──────── Input for this task ────────

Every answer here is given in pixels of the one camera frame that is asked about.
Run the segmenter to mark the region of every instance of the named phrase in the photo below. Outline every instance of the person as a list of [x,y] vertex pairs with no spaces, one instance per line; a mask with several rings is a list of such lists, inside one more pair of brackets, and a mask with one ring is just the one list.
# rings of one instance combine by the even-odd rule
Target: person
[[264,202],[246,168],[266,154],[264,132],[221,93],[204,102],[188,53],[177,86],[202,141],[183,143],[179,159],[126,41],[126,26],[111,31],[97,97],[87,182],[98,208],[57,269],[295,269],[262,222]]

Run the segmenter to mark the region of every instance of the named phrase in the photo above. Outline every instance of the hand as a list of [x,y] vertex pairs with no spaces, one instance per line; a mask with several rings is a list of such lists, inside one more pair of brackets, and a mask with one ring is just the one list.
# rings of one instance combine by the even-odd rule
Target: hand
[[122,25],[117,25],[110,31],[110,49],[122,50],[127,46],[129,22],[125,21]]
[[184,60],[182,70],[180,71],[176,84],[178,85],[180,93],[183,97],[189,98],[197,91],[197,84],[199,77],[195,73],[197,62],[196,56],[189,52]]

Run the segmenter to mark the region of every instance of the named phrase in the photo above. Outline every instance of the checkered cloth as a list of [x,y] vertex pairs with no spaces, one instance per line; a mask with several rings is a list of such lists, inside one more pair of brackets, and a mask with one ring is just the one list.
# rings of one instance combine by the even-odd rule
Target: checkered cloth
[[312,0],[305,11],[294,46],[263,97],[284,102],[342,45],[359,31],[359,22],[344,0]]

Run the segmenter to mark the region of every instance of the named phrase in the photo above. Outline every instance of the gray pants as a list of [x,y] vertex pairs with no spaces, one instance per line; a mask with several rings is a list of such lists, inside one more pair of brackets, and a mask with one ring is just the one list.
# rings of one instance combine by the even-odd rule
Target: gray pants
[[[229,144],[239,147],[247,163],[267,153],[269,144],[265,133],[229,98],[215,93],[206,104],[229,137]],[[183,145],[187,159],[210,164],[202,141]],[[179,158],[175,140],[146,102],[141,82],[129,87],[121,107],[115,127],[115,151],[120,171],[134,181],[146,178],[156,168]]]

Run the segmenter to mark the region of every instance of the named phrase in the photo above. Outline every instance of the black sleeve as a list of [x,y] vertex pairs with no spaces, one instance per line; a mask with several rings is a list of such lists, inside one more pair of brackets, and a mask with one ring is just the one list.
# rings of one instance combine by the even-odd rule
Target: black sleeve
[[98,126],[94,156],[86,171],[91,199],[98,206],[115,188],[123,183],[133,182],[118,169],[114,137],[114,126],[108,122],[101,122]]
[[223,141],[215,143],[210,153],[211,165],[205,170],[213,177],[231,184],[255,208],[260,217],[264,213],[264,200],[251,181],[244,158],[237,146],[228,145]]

────────

**Problem description**
All entries above are to be reproduced exactly.

**Task solution**
Every answer here is given in pixels of the one camera frame that is asked about.
Run the segmenter to mark the region of every instance of the named phrase in the photo below. Outline every instance of the person as a list of [x,y] vertex pairs with no spaces, one instance per line; a mask with several rings is a list of such lists, inside one more pair of brackets, and a mask with one ring is just the one list.
# rings of one instance combine by the even-odd rule
Target: person
[[264,202],[246,168],[266,154],[264,132],[221,93],[204,102],[188,53],[177,86],[202,141],[183,143],[179,159],[126,41],[126,26],[111,31],[97,97],[87,182],[98,208],[57,269],[295,269],[262,222]]

Run the segmenter to mark the region of every instance of the named phrase in the photo above. Outline every instance of the hand as a list of [x,y] vertex pairs with no spaces, one instance per line; a mask with several rings is a list of such lists, inside one more pair of brackets, and a mask with one ring is just the one list.
# rings of one instance combine by the even-odd rule
Target: hand
[[122,25],[117,25],[110,31],[110,49],[122,50],[127,46],[129,22],[125,21]]
[[184,60],[182,70],[180,71],[176,84],[178,85],[180,93],[183,97],[189,98],[197,91],[197,84],[199,77],[195,73],[197,62],[196,56],[189,52]]

Run the segmenter to mark the region of every instance of the named phrase in the photo above. Outline every instance of the checkered cloth as a list of [x,y] vertex pairs with no spaces, one instance per line; a mask with several rings is a list of such lists, inside one more pair of brackets, and a mask with one ring is just the one list.
# rings of one instance combine by the even-odd rule
Target: checkered cloth
[[312,0],[305,11],[294,46],[263,97],[284,102],[342,45],[359,31],[359,22],[344,0]]

Run the segmenter to mark the region of every instance of the named phrase in the photo above. Outline every instance of the gray pants as a list of [x,y] vertex pairs with no spaces, one instance per line; a mask with several rings is a list of such lists, inside one more pair of brackets, and a mask with one ring is just the one list.
# rings of one instance combine by the even-odd rule
Target: gray pants
[[[229,144],[239,147],[247,163],[267,153],[269,144],[265,133],[229,98],[215,93],[206,104],[229,137]],[[183,145],[187,159],[210,164],[202,141]],[[179,158],[175,140],[146,102],[141,82],[129,87],[121,107],[115,127],[115,151],[120,171],[134,181],[146,178],[156,168]]]

Run the segmenter to mark the region of every instance of the named phrase in the photo above. Outline every instance of the black sleeve as a list of [x,y] vertex pairs with no spaces, one instance per line; a mask with several rings is a list of such lists, inside one more pair of brackets, and a mask with one ring is just the one list.
# rings of one instance combine by the even-odd rule
Target: black sleeve
[[98,126],[94,156],[86,171],[91,199],[98,206],[115,188],[123,183],[133,182],[118,169],[114,137],[114,126],[108,122],[101,122]]
[[223,141],[215,143],[210,153],[211,165],[205,170],[213,177],[231,184],[255,208],[260,217],[264,213],[264,200],[251,181],[244,158],[237,146],[228,145]]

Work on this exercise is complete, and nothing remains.